L'FP-9 potrebbe garantire all'Ucraina un vettore balistico idoneo a colpire obiettivi ad alta priorità nella profondità strategica della Russia senza dipendere dalle forniture di armamenti a lungo raggio di fabbricazione estera. La produzione interna assicurerebbe a Kyiv un maggiore controllo sulle metriche di fabbricazione e sulle modalità d'impiego operativo. Ciò conferirebbe al comando ucraino una superiore libertà d'azione, mitigando l'impatto dei vincoli politici d'oltremare circa le limitazioni geografiche per gli attacchi di profondità. Kyiv potrebbe pianificare gli attacchi in perfetta aderenza con le proprie esigenze strategiche, senza dover attendere autorizzazioni esterne o calendari di consegna. La produzione nazionale consentirebbe inoltre di ricostituire e alimentare le scorte di vettori secondo ritmi autonomi, consolidando una capacità di deterrenza e attacco indipendente da azionare secondo le opportunità tattiche del Paese.

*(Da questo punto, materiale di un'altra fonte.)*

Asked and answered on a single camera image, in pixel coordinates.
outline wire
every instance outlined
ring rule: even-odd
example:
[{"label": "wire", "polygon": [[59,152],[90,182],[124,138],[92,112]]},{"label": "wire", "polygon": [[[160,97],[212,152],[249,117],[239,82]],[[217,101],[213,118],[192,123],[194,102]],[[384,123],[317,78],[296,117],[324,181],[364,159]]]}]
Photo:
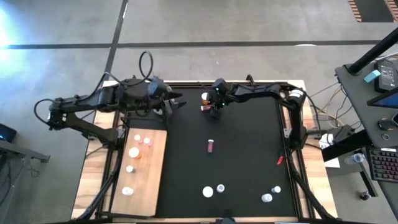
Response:
[{"label": "wire", "polygon": [[321,149],[321,147],[319,147],[319,146],[316,146],[316,145],[313,145],[313,144],[310,144],[310,143],[305,143],[307,146],[311,146],[311,147],[314,147],[314,148],[317,148],[317,149]]},{"label": "wire", "polygon": [[203,83],[199,82],[199,80],[198,80],[198,83],[199,83],[199,85],[202,86],[202,88],[207,89],[207,87]]},{"label": "wire", "polygon": [[95,112],[95,110],[93,110],[92,112],[90,112],[90,113],[88,113],[88,114],[82,116],[81,119],[85,119],[87,116],[89,116],[90,114],[92,114],[92,113],[94,113],[94,112]]},{"label": "wire", "polygon": [[324,110],[326,108],[326,113],[328,111],[328,107],[330,106],[330,103],[332,101],[332,99],[337,95],[337,93],[339,93],[341,90],[339,90],[339,86],[337,87],[337,89],[333,92],[332,96],[330,97],[329,101],[326,103],[326,105],[321,109]]},{"label": "wire", "polygon": [[22,170],[23,170],[23,168],[24,168],[24,161],[22,160],[22,158],[20,158],[20,163],[21,163],[21,168],[19,169],[17,175],[16,175],[15,177],[10,178],[9,181],[14,181],[14,180],[16,180],[17,177],[19,176],[19,174],[21,174],[21,172],[22,172]]},{"label": "wire", "polygon": [[377,59],[375,59],[375,61],[379,61],[379,60],[391,58],[391,57],[394,57],[394,56],[396,56],[396,55],[398,55],[398,52],[395,52],[395,53],[392,53],[392,54],[389,54],[389,55],[386,55],[386,56],[380,56],[380,57],[378,57]]},{"label": "wire", "polygon": [[[355,125],[355,124],[358,124],[359,123],[359,126],[358,127],[356,127],[356,128],[354,128],[353,126]],[[353,123],[352,125],[350,125],[354,130],[356,130],[356,129],[358,129],[359,127],[361,127],[362,126],[362,122],[361,121],[357,121],[357,122],[355,122],[355,123]]]},{"label": "wire", "polygon": [[[144,72],[142,71],[142,58],[144,57],[145,54],[147,54],[147,55],[149,56],[149,59],[150,59],[150,67],[149,67],[149,71],[148,71],[148,74],[147,74],[147,75],[145,75]],[[139,67],[139,72],[140,72],[141,75],[144,77],[144,79],[141,80],[141,81],[139,81],[139,82],[133,83],[133,84],[131,84],[130,86],[138,85],[138,84],[144,82],[145,80],[152,81],[152,80],[149,78],[149,75],[151,75],[152,69],[154,68],[154,58],[153,58],[152,54],[151,54],[148,50],[144,51],[144,52],[141,54],[141,56],[139,57],[139,64],[138,64],[138,67]]]},{"label": "wire", "polygon": [[100,80],[99,80],[99,82],[98,82],[98,84],[97,84],[97,86],[95,87],[95,89],[94,89],[93,92],[91,92],[89,95],[87,95],[87,96],[85,96],[85,97],[83,97],[83,98],[76,99],[77,102],[83,101],[83,100],[86,100],[86,99],[92,97],[92,96],[95,94],[95,91],[97,91],[97,89],[99,89],[99,88],[101,87],[101,85],[103,84],[106,75],[107,75],[107,73],[103,73],[103,74],[102,74],[102,77],[100,78]]},{"label": "wire", "polygon": [[325,90],[327,90],[327,89],[329,89],[329,88],[335,86],[337,83],[338,83],[338,82],[335,82],[334,84],[332,84],[332,85],[330,85],[330,86],[328,86],[328,87],[326,87],[326,88],[324,88],[324,89],[322,89],[322,90],[320,90],[320,91],[318,91],[318,92],[312,94],[311,97],[316,96],[316,95],[318,95],[319,93],[321,93],[321,92],[323,92],[323,91],[325,91]]},{"label": "wire", "polygon": [[87,155],[85,156],[85,159],[87,159],[87,157],[90,156],[92,153],[97,152],[98,150],[103,149],[103,148],[105,148],[104,145],[102,145],[101,147],[99,147],[99,148],[95,149],[94,151],[90,152],[89,154],[87,154]]},{"label": "wire", "polygon": [[337,123],[338,112],[344,107],[344,104],[346,103],[346,100],[347,100],[347,95],[346,95],[346,97],[344,97],[343,103],[341,104],[340,108],[338,108],[337,111],[336,111],[336,125],[338,125],[338,123]]},{"label": "wire", "polygon": [[[308,95],[307,95],[307,97],[308,97],[308,99],[311,101],[312,106],[315,108],[315,107],[316,107],[316,106],[315,106],[315,103],[313,103],[311,97],[308,96]],[[321,124],[319,123],[318,111],[317,111],[317,109],[314,109],[314,110],[315,110],[315,116],[316,116],[316,118],[317,118],[318,128],[321,129]]]},{"label": "wire", "polygon": [[41,122],[47,124],[47,122],[44,121],[44,120],[37,114],[37,106],[38,106],[41,102],[44,102],[44,101],[50,101],[50,102],[52,102],[52,103],[55,103],[55,101],[54,101],[54,100],[51,100],[51,99],[39,100],[38,102],[35,103],[35,106],[33,107],[33,113],[35,114],[36,118],[39,119],[39,121],[41,121]]},{"label": "wire", "polygon": [[4,197],[1,199],[1,201],[0,201],[0,207],[1,207],[1,205],[4,203],[4,201],[6,200],[6,198],[7,198],[7,196],[8,196],[8,193],[10,192],[10,190],[11,190],[11,165],[10,165],[10,162],[8,162],[8,179],[9,179],[9,184],[8,184],[8,189],[7,189],[7,192],[6,192],[6,194],[4,195]]},{"label": "wire", "polygon": [[117,81],[119,84],[122,85],[122,82],[121,82],[118,78],[116,78],[114,75],[112,75],[112,73],[110,73],[110,72],[104,72],[104,75],[109,75],[109,76],[112,77],[115,81]]},{"label": "wire", "polygon": [[346,110],[344,113],[342,113],[341,115],[339,115],[337,118],[342,117],[343,115],[345,115],[346,113],[348,113],[352,108],[353,108],[353,105],[351,105],[350,108],[348,108],[348,110]]}]

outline desk
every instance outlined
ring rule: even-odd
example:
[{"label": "desk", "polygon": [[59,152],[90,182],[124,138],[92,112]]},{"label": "desk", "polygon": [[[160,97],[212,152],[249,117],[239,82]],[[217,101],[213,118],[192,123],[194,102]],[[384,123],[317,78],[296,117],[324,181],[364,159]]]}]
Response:
[{"label": "desk", "polygon": [[[262,80],[257,81],[257,83],[261,82],[274,82],[273,80]],[[293,84],[297,87],[304,87],[304,82],[302,80],[289,80],[290,84]],[[107,82],[105,85],[112,85],[113,82]],[[308,102],[305,103],[303,108],[303,117],[305,120],[305,126],[308,129],[314,127],[312,112],[309,107]],[[94,123],[102,128],[110,128],[112,126],[114,119],[114,113],[96,113]],[[127,139],[127,143],[133,141],[132,138]],[[309,139],[308,142],[312,144],[316,144],[315,140]],[[97,149],[100,147],[98,141],[91,141],[88,145],[87,153]],[[333,201],[333,196],[331,194],[330,185],[328,181],[328,177],[326,174],[326,169],[322,160],[322,153],[318,149],[313,147],[306,146],[303,149],[303,158],[305,161],[305,167],[307,171],[308,182],[311,188],[311,191],[320,201],[320,203],[326,208],[326,210],[337,217],[336,208]],[[97,194],[100,189],[102,174],[104,170],[104,163],[106,158],[106,149],[102,149],[95,154],[92,154],[89,158],[86,159],[83,164],[82,174],[80,178],[80,183],[78,187],[78,191],[76,194],[75,204],[72,211],[72,218],[78,217],[85,208],[91,203],[92,199]],[[299,190],[300,201],[303,209],[304,217],[308,217],[308,210],[306,199],[303,195],[303,192]],[[107,204],[109,203],[109,192],[107,197],[104,200],[104,208],[107,208]],[[166,219],[156,219],[157,222],[213,222],[214,218],[166,218]],[[237,218],[237,222],[275,222],[275,221],[296,221],[296,217],[246,217],[246,218]],[[125,218],[115,218],[116,222],[145,222],[145,220],[133,220],[133,219],[125,219]]]}]

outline small bottle
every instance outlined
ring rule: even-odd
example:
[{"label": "small bottle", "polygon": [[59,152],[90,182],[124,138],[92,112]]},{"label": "small bottle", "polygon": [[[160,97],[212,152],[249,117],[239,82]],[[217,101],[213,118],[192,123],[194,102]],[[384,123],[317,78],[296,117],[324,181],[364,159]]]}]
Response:
[{"label": "small bottle", "polygon": [[353,165],[353,164],[358,164],[360,162],[363,162],[365,160],[365,155],[362,153],[357,153],[352,156],[347,156],[344,159],[344,162],[348,165]]}]

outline wooden edge
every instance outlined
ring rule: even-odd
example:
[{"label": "wooden edge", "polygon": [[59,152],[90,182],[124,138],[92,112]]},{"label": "wooden edge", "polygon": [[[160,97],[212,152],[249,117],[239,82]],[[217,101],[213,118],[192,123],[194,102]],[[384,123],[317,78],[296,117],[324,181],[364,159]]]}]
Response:
[{"label": "wooden edge", "polygon": [[[153,218],[150,220],[138,220],[134,218],[113,218],[113,222],[124,223],[215,223],[220,218]],[[237,223],[241,222],[297,222],[297,217],[238,217],[234,218]]]},{"label": "wooden edge", "polygon": [[[213,82],[214,80],[167,80],[165,81],[166,83],[196,83],[197,81],[199,82]],[[248,82],[246,80],[227,80],[227,82]],[[269,83],[269,82],[287,82],[291,85],[295,85],[297,87],[301,87],[305,90],[305,85],[303,80],[256,80],[258,83]],[[103,86],[109,86],[109,85],[115,85],[117,84],[116,81],[114,80],[109,80],[105,81]],[[304,114],[310,114],[310,117],[312,118],[312,112],[311,109],[309,108],[308,101],[306,100],[305,102],[305,108],[306,105],[308,106],[308,110],[303,110]],[[306,210],[307,209],[307,204],[305,200],[305,196],[303,195],[303,192],[301,188],[299,187],[299,195],[300,195],[300,201],[302,204],[302,209]],[[336,214],[336,208],[335,204],[333,201],[333,197],[331,197],[332,204],[328,205],[328,212],[330,212],[332,215]],[[166,218],[166,219],[152,219],[152,220],[136,220],[136,219],[130,219],[130,218],[115,218],[114,221],[116,222],[214,222],[216,218]],[[296,222],[297,218],[296,217],[252,217],[252,218],[236,218],[237,222]]]},{"label": "wooden edge", "polygon": [[[139,144],[134,139],[134,136],[137,134],[141,138],[149,138],[152,141],[152,145]],[[111,210],[113,213],[146,217],[155,215],[166,138],[167,131],[164,130],[130,128],[116,184],[116,192]],[[140,150],[140,159],[130,157],[129,149],[133,147]],[[128,173],[126,171],[127,166],[133,166],[136,171]],[[123,195],[123,187],[132,188],[134,191],[133,195]]]}]

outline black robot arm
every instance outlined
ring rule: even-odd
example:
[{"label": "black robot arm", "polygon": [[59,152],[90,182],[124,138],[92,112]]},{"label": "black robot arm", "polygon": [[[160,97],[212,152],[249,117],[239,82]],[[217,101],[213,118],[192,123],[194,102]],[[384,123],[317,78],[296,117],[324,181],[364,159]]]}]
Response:
[{"label": "black robot arm", "polygon": [[243,103],[251,98],[272,97],[289,111],[291,132],[289,135],[290,148],[303,148],[307,140],[307,130],[303,126],[302,108],[307,93],[288,83],[273,83],[268,85],[228,84],[224,79],[217,79],[207,94],[210,115],[221,118],[220,109],[232,102]]},{"label": "black robot arm", "polygon": [[90,95],[75,95],[71,98],[56,98],[50,105],[48,121],[50,130],[72,128],[82,133],[86,138],[98,138],[101,143],[112,146],[117,145],[119,133],[117,129],[103,129],[76,116],[76,112],[96,110],[100,112],[162,110],[164,120],[170,118],[173,110],[183,106],[174,99],[182,96],[174,93],[163,80],[158,77],[151,78],[149,83],[143,80],[130,78],[119,81],[112,86],[101,87]]}]

Nel complesso, l'emersione del missile FP-9 evidenzia come l'Ucraina stia estendendo il proprio dispositivo di attacco a lungo raggio oltre la componente idrovolante e droni, integrando la tecnologia balistica. Per la Russia, le implicazioni strategiche si tradurranno nella necessità di estendere la copertura difensiva a un numero significativamente superiore di installazioni critiche distanti dal fronte, imponendo un maggior drenaggio di risorse per la protezione delle retrovie. Il rispiegamento operativo del sistema potrebbe inoltre costringere le forze armate russe a riorganizzare la distribuzione dei complessi antiaerei e delle risorse ad alto valore nei settori di pozzo strategico. Più in generale, il missile dimostra che Kyiv non si limita ad adattare sistemi esistenti per lo sforzo bellico, ma sta sviluppando una capacità balistica autoctona in grado di ridefinire l'architettura della minaccia per la Federazione Russa.